Joshua sighs, shuffling a bit closer to you. Hesitantly, he loops an arm around your shoulders, and you let your head rest against him.
“You weren’t out of line for being upset,” he tells you softly. “I’m sorry, too. I shouldn’t have kept it from you, that I was leaving.”
You huff out a guilty laugh. “I can’t believe I resented you for so long. It feels so stupid, looking back.”
“I figured you felt that way,” Joshua says, a touch of sadness seeping into his voice. “I tried getting in touch with you after getting to Seoul. But I think you changed your number. And then you were never here, when I’d come to visit. Your mom would always say you just left, or that you’d be back later. But I never saw you.”
That was true. You had been guilty of scheduling your visits around Joshua. Your parents, oblivious to the falling out the two of you had, were always telling you about when he was coming to LA again. But you never gave in, dead set on avoiding him for the rest of your life.
“It was hard,” you say. It feels like a silly excuse, but it’s the truth. “I didn’t know how I’d face you again, after essentially ruining our friendship.”
“We were just sixteen,” Joshua murmurs quietly. “We did a lot of dumb things. But you didn’t ruin anything.”
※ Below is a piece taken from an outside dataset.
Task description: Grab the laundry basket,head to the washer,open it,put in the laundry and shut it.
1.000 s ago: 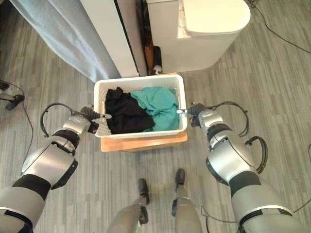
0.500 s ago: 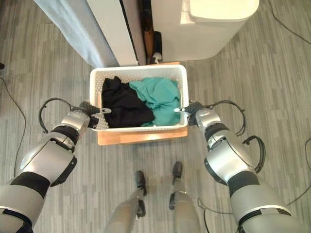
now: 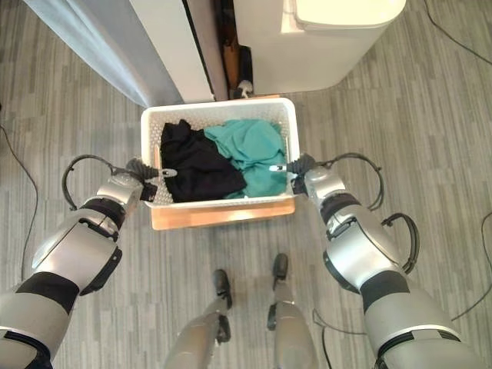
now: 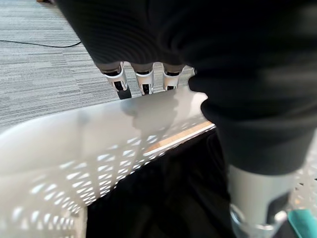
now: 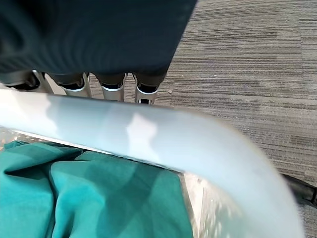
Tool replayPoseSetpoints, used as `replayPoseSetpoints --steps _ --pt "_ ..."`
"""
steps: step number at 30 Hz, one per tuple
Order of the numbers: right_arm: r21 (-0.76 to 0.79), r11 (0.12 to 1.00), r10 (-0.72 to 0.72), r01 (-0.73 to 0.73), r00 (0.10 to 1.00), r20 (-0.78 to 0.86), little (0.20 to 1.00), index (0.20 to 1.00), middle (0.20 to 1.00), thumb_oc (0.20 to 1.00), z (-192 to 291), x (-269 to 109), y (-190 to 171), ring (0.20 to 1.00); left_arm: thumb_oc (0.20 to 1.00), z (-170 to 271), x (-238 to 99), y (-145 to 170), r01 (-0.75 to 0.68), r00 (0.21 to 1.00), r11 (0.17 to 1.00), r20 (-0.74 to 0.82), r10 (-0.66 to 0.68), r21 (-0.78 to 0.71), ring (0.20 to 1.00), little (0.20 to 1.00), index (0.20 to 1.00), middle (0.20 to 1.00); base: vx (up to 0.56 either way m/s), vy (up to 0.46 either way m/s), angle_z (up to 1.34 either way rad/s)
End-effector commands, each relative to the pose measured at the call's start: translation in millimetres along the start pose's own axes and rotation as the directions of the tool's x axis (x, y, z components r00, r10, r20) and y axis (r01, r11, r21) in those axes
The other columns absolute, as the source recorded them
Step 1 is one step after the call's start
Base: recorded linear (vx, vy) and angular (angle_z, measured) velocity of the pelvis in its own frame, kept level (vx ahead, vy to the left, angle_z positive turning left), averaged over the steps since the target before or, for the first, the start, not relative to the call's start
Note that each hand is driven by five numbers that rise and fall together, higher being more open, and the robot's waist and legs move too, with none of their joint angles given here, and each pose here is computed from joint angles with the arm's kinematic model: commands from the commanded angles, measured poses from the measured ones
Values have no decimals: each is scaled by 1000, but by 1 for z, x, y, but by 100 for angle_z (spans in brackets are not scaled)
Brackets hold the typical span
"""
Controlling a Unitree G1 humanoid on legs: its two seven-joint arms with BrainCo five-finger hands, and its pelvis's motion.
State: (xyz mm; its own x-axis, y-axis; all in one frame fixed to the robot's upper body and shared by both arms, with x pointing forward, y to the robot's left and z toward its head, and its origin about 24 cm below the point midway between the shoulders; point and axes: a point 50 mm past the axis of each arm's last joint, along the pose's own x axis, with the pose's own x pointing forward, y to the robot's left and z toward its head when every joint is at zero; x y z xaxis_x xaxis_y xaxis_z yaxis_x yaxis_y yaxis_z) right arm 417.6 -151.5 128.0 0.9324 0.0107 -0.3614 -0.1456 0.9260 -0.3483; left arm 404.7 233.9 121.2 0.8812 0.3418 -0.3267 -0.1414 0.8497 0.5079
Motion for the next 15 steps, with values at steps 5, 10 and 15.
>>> replayPoseSetpoints --steps 5,10,15 --pt "-54 999 0 10 985 173 1000 1000 1000 1000 67 -8 9 1000 1000 58 -8 28 -76 984 996 157 82 -42 1000 1000 1000 1000 0 0 0" --pt "-51 999 -4 14 982 188 1000 1000 1000 1000 71 -9 10 1000 1000 57 -8 30 -77 985 995 152 86 -59 1000 1000 1000 1000 0 0 0" --pt "-50 999 1 10 976 219 1000 1000 1000 1000 77 -10 14 1000 1000 62 -9 28 -78 981 995 174 88 -67 1000 1000 1000 1000 0 0 0"
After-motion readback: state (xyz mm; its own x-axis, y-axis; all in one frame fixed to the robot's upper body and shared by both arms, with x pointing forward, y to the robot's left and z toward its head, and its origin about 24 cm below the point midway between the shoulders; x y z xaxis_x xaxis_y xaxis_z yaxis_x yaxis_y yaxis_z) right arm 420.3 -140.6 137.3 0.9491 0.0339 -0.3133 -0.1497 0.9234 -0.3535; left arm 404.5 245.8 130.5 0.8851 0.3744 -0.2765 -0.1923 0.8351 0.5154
“Josh, you don’t have to say that just to make me feel better.”
“I mean it,” he insists. “And it’s not like I’m entirely faultless, too. You’ll always be my best friend. That hasn’t changed.”
You peek up at him. “You better not tell Yoon Jeonghan you said that, or he’ll throw a fit.”
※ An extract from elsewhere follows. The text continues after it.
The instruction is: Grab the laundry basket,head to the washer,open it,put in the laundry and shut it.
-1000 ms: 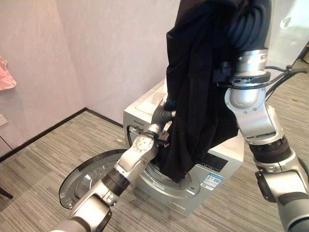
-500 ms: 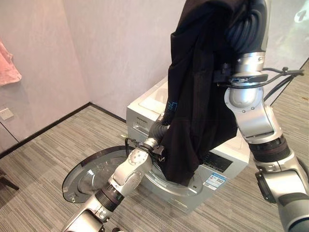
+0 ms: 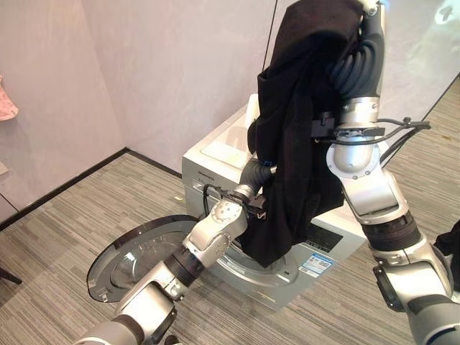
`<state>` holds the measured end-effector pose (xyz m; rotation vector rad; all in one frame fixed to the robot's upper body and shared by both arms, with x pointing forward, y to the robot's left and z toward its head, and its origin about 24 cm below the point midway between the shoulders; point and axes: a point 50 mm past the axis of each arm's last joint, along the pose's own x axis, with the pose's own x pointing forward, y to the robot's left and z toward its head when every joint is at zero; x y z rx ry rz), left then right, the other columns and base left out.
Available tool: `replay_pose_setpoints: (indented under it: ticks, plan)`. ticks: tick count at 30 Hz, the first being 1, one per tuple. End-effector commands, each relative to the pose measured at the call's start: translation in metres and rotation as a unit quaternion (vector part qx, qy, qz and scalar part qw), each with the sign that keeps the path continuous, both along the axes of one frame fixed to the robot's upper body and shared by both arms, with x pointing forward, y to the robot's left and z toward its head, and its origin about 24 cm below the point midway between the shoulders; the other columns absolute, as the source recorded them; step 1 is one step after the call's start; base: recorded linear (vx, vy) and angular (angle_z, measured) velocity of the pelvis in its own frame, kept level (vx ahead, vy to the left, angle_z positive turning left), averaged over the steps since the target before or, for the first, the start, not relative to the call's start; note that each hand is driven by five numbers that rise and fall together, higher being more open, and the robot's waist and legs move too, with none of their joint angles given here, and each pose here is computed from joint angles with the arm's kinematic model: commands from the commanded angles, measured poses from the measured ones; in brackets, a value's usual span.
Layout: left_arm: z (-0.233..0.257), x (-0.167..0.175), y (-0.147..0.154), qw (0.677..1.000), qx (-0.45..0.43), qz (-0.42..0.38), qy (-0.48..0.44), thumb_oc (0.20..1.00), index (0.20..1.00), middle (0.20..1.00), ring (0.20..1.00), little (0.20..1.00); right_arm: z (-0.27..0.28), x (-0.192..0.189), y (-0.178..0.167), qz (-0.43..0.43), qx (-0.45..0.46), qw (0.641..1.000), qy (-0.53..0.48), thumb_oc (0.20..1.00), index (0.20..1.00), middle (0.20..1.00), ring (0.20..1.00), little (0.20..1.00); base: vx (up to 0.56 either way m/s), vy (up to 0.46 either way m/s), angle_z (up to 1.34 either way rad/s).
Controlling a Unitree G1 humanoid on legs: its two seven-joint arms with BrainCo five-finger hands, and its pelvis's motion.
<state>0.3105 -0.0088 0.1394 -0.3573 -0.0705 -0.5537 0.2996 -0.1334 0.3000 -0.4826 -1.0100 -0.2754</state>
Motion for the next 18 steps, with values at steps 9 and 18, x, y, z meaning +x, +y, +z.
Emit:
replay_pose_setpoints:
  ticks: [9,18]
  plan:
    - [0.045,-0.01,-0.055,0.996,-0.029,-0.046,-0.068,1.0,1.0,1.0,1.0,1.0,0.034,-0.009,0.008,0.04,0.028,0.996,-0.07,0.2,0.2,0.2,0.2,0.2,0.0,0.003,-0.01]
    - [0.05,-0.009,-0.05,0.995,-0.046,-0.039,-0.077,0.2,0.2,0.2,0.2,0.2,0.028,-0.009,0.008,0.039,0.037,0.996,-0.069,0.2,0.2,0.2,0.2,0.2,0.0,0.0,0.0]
Joshua laughs. “It can be our little secret.”
As you settle back against him, you feel a bit lighter. Maybe Soonyoung was right, and all you needed to do was talk about it. The night feels less suffocating, now that you’re more at ease. The stars seem to shine in the same way Joshua’s eyes do when he gets really excited about something, or when a particularly mischievous idea crosses his mind.
You never did stop loving both sides of him. The calm, and the storm. Because it’s not a true balance if there is only one, is it? He brings the waves, and he brings the dawn.
Joshua Hong has never been more yours than he is right now, in this moment.
Next to you, you feel him shift a little, finding a more comfortable way to sit on the large rock. A soft giggle escapes you as you move to your left, allowing him more space. He mumbles a soft thanks under his breath, and you pick up on the smell of coffee that lingers on his clothes.
“I still have it, you know,” he says suddenly. “The note you left me.”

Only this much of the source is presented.